Tuesday, July 02, 2024

Baby Assassins

 Baby assassins is about two assassins that act like big babies, not assassins that go about assassinating babies - If that's what you're after, you'd be better off hiring The Killer instead. You monster.
 The two titular assassins are Mahiro (Saori Izawa) and Chisato (Akari Takaishi) - two girls just out of high school under the employ of one of those shady assassin agencies we keep hearing about. To keep their cover after graduation, the agency suggests they both get an apartment together, and get a part-time job as a cover (as their handler explains, the agency is more scared of tax men than law enforcement).
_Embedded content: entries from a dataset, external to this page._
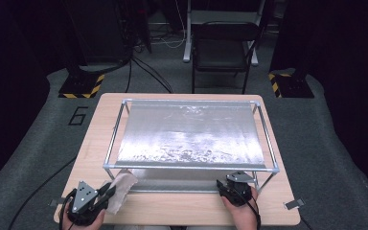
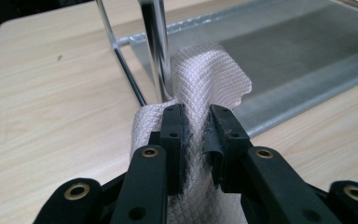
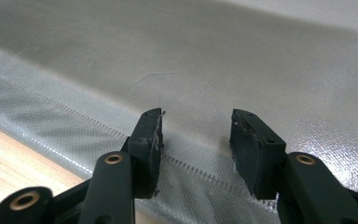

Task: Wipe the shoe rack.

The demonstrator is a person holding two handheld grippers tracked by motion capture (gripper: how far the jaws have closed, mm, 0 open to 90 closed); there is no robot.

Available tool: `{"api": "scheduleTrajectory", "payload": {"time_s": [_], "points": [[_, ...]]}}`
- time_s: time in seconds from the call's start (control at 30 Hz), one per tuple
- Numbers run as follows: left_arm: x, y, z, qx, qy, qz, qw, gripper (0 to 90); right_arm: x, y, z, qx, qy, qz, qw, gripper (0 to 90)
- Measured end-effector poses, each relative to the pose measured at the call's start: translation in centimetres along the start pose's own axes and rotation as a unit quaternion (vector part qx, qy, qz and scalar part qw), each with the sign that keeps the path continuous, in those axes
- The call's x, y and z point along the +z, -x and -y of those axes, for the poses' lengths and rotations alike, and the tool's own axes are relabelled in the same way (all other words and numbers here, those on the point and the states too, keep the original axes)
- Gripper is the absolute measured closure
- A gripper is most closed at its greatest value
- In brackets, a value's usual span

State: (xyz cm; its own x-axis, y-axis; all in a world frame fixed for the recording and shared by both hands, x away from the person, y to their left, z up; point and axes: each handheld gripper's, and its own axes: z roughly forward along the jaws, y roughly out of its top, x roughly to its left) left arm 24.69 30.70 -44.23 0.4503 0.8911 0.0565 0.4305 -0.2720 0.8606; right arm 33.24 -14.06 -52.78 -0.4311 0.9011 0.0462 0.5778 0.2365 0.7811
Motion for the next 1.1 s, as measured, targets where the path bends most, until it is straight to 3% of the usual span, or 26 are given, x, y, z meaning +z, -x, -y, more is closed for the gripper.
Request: {"api": "scheduleTrajectory", "payload": {"time_s": [0.37,0.53,0.83,0.93,0.97,1.1], "points": [[-1.8,-0.6,-1.7,0.003,0.020,-0.008,0.9998,76.2,0.0,0.0,0.0,0.000,0.000,0.001,1.0000,53.6],[-1.1,-0.7,-0.9,-0.006,0.016,-0.002,0.9998,76.2,0.0,0.0,0.0,0.000,0.000,0.001,1.0000,53.6],[1.6,-0.9,1.8,-0.029,-0.018,0.009,0.9994,76.2,0.0,0.0,0.0,0.000,0.000,0.002,1.0000,53.7],[1.8,-1.0,1.9,-0.030,-0.012,0.004,0.9995,76.3,0.1,0.0,0.0,-0.003,0.004,0.003,1.0000,53.8],[1.6,-1.0,1.7,-0.027,-0.019,0.007,0.9994,76.3,0.0,-0.2,0.0,0.010,0.000,0.002,0.9999,53.8],[0.7,-1.0,0.9,-0.022,-0.006,0.003,0.9997,76.3,0.0,-0.2,0.0,0.010,0.000,0.002,0.9999,53.8]]}}
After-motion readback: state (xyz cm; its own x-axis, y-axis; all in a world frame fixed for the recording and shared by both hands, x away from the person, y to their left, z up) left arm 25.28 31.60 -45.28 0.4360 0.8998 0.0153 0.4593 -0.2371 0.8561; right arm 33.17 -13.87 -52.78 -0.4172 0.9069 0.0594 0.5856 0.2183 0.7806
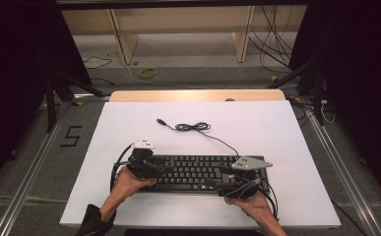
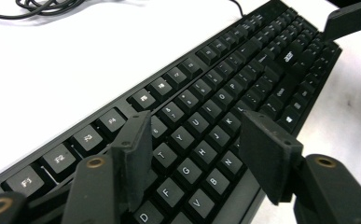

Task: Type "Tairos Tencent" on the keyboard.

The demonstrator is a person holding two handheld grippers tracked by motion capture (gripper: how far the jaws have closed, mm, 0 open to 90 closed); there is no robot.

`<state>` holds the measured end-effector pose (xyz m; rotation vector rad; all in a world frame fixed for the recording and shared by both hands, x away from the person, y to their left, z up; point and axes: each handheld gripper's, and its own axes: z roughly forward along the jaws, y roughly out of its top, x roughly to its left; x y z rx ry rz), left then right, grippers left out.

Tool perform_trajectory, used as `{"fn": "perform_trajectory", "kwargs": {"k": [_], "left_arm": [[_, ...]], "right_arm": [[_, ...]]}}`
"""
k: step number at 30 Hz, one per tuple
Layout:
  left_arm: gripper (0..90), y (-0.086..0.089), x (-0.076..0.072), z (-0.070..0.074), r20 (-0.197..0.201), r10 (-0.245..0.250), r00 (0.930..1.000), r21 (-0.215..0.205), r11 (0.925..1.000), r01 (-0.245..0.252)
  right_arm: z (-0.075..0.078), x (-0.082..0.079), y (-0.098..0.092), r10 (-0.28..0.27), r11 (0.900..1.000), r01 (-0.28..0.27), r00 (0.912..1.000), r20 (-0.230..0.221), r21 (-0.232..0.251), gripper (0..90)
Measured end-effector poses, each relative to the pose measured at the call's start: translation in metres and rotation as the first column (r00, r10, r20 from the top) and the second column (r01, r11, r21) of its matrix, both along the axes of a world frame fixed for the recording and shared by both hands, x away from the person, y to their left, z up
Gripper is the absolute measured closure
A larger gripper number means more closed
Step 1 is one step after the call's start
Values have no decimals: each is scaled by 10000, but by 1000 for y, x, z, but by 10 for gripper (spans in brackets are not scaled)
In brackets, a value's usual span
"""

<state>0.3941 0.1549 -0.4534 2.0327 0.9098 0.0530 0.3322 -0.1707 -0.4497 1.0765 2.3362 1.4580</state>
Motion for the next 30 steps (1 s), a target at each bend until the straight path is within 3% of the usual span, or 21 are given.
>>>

Very low-key hijinx ensue.


 The movie is bookended by two excellent fights, but spends most of its time indulging in low energy slice-of-life comedy that honestly feels too slight to even qualify as a sitcom - it's more like filler updates on a web comic.
 There's a plot of sorts where the girls inadvertently start a fight with the Yakuza, but it's an afterthought; just the bare bones to give a little structure to the proceeds and provide a big brawl at the end. More is made of the assassin's attempts to get a job, or the very polite, very mannered squabbles resulting from their convivence. For, you see, Chisato is bubbly, outgoing, and quirky (in a very specifically Japanese way that I find pretty fucking annoying), and Mahiro is an antisocial wallflower who can't be arsed with anything that doesn't involve killing (and she even moans about that). Both are complete sociopaths too, which makes their matter-of-fact handling of their assassin duties a pretty funny running gag. Especially when the actress playing Mahiro also happens to be an accomplished stuntwoman, and she can move; The movie really comes to life whenever she gets the chance to flex her muscles.
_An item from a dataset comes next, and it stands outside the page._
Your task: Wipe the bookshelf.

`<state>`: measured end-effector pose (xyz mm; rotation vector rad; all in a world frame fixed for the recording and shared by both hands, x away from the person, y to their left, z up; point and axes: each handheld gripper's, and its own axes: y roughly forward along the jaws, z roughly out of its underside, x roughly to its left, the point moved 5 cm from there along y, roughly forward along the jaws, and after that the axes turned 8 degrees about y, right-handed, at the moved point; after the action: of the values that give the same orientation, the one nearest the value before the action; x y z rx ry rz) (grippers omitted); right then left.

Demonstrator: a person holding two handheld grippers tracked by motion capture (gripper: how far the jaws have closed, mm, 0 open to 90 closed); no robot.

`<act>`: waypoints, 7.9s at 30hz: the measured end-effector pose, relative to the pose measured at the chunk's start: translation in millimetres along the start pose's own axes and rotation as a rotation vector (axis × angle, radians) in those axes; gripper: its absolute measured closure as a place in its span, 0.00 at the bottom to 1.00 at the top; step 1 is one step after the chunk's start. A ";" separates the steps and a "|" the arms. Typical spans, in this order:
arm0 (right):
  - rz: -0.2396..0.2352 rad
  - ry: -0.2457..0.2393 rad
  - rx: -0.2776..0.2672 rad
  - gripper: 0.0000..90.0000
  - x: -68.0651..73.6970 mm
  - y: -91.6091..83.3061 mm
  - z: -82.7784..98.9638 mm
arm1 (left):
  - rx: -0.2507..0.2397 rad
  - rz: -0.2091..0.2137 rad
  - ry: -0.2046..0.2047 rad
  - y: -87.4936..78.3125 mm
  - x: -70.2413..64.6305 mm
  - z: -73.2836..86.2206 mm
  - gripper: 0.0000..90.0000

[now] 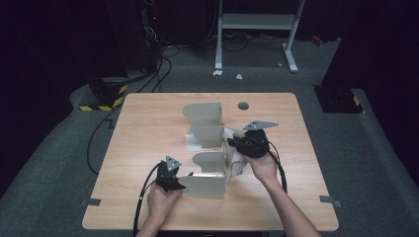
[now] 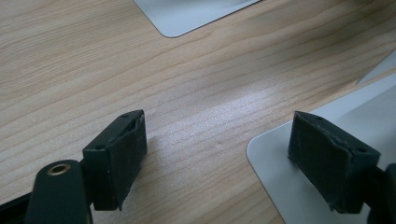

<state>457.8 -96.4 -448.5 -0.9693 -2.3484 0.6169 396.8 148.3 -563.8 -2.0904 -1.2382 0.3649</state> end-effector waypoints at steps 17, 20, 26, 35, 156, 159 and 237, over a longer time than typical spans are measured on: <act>0.090 0.078 0.266 0.91 -22.2 68.7 44.8 | -0.003 0.001 -0.003 -1.3 0.4 1.0 0.23; 0.082 0.090 0.209 0.91 -17.8 54.6 32.5 | -0.007 0.008 0.000 -1.9 0.4 1.6 0.24; 0.073 -0.023 0.131 0.91 4.3 20.1 -2.1 | -0.005 -0.003 0.001 -1.7 0.7 1.2 0.25; 0.010 -0.026 0.093 0.91 2.2 12.8 -3.7 | -0.006 -0.005 -0.004 -1.6 0.4 1.2 0.25; 0.017 0.001 0.034 0.91 4.8 20.0 -61.9 | -0.015 0.009 0.002 -2.6 -1.3 1.5 0.28; 0.022 -0.005 0.024 0.91 7.0 19.2 -69.3 | -0.014 0.010 0.007 -2.9 -0.8 1.6 0.28; 0.055 0.020 0.059 0.90 -9.3 46.4 -56.8 | 0.138 0.066 0.028 -6.1 -16.0 -8.8 0.28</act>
<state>521.6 -61.7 -434.9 -1.0115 -2.2797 0.6899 389.3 133.0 -554.8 -2.0153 -1.0980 0.4368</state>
 Baby Assassins is a pretty anime-damaged film - both girls are pretty trope-filled characters, as is the type of stuff they get up to. Still, there's a lot to like here - they have a lot of chemistry together, as proven by the dialog where they start making fun of the type of unsolicited wisdom a certain type of man might spout. The film frames their job as distinctly un-glamorous and not very well paid, which is a relatively novel take, and there are some pretty solid jokes sprinkled here and there.
 Unfortunately the film spins its wheels for far too long and delves into Japanese cultural aspects that set my teeth on edge (namely, an extended plot point that involves a stint in an extremely childish maid café.) It frequently splits the line between cute and cutesy, amusing and annoying... and the proportions are not always flattering to director Yugo Sakamoto's very loose script.
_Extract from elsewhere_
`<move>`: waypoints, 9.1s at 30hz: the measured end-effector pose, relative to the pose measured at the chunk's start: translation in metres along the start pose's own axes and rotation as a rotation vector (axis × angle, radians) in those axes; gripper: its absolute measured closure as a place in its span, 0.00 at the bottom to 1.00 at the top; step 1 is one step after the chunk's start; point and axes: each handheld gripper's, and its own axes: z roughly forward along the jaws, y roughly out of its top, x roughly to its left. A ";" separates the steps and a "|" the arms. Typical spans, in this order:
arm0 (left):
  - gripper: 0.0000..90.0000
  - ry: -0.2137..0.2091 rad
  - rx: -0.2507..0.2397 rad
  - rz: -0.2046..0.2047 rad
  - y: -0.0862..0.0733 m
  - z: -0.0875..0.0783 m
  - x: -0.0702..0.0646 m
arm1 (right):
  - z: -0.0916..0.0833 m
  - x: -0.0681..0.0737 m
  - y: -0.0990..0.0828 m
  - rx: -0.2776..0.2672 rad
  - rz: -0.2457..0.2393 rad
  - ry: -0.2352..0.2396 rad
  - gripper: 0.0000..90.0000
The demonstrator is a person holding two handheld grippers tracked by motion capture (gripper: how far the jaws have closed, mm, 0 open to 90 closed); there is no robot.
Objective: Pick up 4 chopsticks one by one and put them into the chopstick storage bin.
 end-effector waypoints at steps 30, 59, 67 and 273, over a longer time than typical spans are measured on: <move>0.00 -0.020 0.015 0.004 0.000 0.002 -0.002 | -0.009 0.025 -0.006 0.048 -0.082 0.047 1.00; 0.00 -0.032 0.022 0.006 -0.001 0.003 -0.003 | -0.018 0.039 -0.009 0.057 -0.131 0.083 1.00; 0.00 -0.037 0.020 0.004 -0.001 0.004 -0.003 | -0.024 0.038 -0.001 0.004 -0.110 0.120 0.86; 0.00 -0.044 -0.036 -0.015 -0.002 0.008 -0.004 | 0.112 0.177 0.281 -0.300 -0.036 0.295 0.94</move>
 Ultimately, though, I think it's successful, just about. The fights, though definitely not the focus of the movie, are a big part of that: they're quick, brutal, and feel hard-won. Izawa is a terrific, scrappy performer who athletically weaves in and out of holds - her fight against the heavy (Masanori Mimoto) easily makes the movie worth a watch; The action director is Kensuke Sonomura, who directed Bad City, so that tracks. There's a lot of blood, all of it digital and distractingly bad, but the rolling around is so good it's easily forgiven.
 More importantly, despite all the stuff that grated and the cultural differences, both actresses are pretty good and their characters ultimately come off as at least somewhat charming (one much, much more than the other; Sorry, Chisato).
 I mean, it's a movie where both assassins ride a single bike on their way to the climactic battle - and once there, they fret about whether it's ok to leave it out in the street. Weebs will lap this stuff up, but there's just about enough here for the rest of us too.